● **ACTIVITY**:
Which lines in the records below contain the word "funnel"? Return each of them.

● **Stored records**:
= = = =

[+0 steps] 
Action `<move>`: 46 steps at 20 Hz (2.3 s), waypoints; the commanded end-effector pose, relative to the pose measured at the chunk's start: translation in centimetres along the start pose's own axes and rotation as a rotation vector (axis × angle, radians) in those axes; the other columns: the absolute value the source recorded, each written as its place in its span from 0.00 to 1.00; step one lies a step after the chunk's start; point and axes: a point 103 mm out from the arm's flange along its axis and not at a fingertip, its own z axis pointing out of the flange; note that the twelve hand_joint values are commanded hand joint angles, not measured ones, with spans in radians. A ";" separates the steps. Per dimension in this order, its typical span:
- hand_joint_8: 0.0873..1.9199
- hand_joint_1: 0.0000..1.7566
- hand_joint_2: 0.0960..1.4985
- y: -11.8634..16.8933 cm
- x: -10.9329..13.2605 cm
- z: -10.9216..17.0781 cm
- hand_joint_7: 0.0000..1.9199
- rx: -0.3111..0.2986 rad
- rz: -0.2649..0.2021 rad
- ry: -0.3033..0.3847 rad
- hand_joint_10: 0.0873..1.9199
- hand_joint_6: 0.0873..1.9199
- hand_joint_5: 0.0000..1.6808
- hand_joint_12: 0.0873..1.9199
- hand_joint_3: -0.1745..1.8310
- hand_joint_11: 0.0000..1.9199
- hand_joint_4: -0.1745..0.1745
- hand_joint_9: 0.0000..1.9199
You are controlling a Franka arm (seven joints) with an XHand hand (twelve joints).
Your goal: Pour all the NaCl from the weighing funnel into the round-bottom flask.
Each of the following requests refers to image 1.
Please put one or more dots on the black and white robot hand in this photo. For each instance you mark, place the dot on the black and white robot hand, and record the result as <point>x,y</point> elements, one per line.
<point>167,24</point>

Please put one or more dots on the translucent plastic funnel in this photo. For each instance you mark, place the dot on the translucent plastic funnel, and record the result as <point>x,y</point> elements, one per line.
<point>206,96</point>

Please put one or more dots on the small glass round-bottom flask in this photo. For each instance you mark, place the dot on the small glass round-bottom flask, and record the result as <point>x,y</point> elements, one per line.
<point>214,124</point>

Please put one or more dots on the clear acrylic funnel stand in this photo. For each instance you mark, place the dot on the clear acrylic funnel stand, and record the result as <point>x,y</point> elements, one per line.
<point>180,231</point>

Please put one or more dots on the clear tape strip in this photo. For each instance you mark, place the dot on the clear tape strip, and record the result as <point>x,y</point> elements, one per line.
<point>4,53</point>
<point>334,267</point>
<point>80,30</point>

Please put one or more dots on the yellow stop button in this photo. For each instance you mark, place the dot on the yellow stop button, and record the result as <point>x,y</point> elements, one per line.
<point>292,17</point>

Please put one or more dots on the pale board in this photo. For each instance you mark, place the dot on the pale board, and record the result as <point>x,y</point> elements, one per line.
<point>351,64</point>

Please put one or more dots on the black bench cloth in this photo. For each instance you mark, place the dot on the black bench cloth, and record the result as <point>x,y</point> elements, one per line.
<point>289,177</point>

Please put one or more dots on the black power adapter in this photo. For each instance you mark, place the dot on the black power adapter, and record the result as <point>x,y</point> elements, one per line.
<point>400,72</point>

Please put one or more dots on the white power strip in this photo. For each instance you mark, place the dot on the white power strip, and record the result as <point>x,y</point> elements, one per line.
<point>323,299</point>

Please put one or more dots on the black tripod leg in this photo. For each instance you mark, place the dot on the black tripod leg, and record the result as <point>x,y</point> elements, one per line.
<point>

= = = =

● **EXERCISE OUTPUT**:
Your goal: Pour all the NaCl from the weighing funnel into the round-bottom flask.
Please put one or more dots on the translucent plastic funnel in this photo. For each instance you mark, place the dot on the translucent plastic funnel, and record the result as <point>x,y</point> elements, one per line.
Please put one or more dots on the clear acrylic funnel stand in this photo. For each instance you mark, place the dot on the clear acrylic funnel stand, and record the result as <point>x,y</point> elements, one per line.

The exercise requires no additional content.